- _What to do_
Every line of the data must be set down exactly as shown.
[Opening Data below section]
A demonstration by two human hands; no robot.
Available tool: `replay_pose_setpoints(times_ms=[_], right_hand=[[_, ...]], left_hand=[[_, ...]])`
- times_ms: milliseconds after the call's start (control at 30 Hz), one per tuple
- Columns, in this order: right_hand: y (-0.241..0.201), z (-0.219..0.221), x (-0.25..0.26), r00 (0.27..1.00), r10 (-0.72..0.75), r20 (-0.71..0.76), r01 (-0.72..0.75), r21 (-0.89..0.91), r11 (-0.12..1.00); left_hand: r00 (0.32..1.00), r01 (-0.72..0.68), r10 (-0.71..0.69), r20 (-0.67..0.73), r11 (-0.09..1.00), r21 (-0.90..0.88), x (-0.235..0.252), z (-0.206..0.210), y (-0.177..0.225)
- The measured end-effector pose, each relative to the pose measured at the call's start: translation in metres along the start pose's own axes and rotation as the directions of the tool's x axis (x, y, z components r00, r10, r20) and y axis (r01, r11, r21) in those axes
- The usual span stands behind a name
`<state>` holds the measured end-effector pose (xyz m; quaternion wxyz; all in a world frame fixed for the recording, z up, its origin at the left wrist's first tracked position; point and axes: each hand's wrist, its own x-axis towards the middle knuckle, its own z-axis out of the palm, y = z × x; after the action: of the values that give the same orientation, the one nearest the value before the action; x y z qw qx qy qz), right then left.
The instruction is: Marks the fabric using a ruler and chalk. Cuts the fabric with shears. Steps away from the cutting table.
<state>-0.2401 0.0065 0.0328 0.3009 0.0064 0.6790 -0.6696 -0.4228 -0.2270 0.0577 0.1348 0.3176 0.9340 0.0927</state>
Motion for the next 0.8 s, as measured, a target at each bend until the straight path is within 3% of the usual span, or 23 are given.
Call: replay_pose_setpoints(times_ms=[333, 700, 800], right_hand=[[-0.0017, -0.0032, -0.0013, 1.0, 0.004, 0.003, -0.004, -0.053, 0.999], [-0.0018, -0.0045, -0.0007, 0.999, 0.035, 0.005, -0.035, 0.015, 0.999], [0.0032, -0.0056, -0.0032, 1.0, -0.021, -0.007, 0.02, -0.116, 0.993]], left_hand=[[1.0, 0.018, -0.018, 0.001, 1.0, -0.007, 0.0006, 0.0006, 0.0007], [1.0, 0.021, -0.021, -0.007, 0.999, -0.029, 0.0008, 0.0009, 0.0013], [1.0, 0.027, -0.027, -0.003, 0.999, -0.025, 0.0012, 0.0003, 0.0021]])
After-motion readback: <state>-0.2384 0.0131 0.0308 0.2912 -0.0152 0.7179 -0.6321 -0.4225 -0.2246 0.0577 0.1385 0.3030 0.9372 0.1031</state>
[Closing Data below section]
- _Task output_
A demonstration by two human hands; no robot.
Available tool: `replay_pose_setpoints(times_ms=[_], right_hand=[[_, ...]], left_hand=[[_, ...]])`
- times_ms: milliseconds after the call's start (control at 30 Hz), one per tuple
- Columns, in this order: right_hand: y (-0.241..0.201), z (-0.219..0.221), x (-0.25..0.26), r00 (0.27..1.00), r10 (-0.72..0.75), r20 (-0.71..0.76), r01 (-0.72..0.75), r21 (-0.89..0.91), r11 (-0.12..1.00); left_hand: r00 (0.32..1.00), r01 (-0.72..0.68), r10 (-0.71..0.69), r20 (-0.67..0.73), r11 (-0.09..1.00), r21 (-0.90..0.88), x (-0.235..0.252), z (-0.206..0.210), y (-0.177..0.225)
- The measured end-effector pose, each relative to the pose measured at the call's start: translation in metres along the start pose's own axes and rotation as the directions of the tool's x axis (x, y, z components r00, r10, r20) and y axis (r01, r11, r21) in those axes
- The usual span stands behind a name
`<state>` holds the measured end-effector pose (xyz m; quaternion wxyz; all in a world frame fixed for the recording, z up, its origin at the left wrist's first tracked position; point and axes: each hand's wrist, its own x-axis towards the middle knuckle, its own z-axis out of the palm, y = z × x; after the action: of the values that give the same orientation, the one nearest the value before the action; x y z qw qx qy qz), right then left.
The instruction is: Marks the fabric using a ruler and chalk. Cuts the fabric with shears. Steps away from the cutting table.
<state>-0.2401 0.0065 0.0328 0.3009 0.0064 0.6790 -0.6696 -0.4228 -0.2270 0.0577 0.1348 0.3176 0.9340 0.0927</state>
Motion for the next 0.8 s, as measured, a target at each bend until the straight path is within 3% of the usual span, or 23 are given.
Call: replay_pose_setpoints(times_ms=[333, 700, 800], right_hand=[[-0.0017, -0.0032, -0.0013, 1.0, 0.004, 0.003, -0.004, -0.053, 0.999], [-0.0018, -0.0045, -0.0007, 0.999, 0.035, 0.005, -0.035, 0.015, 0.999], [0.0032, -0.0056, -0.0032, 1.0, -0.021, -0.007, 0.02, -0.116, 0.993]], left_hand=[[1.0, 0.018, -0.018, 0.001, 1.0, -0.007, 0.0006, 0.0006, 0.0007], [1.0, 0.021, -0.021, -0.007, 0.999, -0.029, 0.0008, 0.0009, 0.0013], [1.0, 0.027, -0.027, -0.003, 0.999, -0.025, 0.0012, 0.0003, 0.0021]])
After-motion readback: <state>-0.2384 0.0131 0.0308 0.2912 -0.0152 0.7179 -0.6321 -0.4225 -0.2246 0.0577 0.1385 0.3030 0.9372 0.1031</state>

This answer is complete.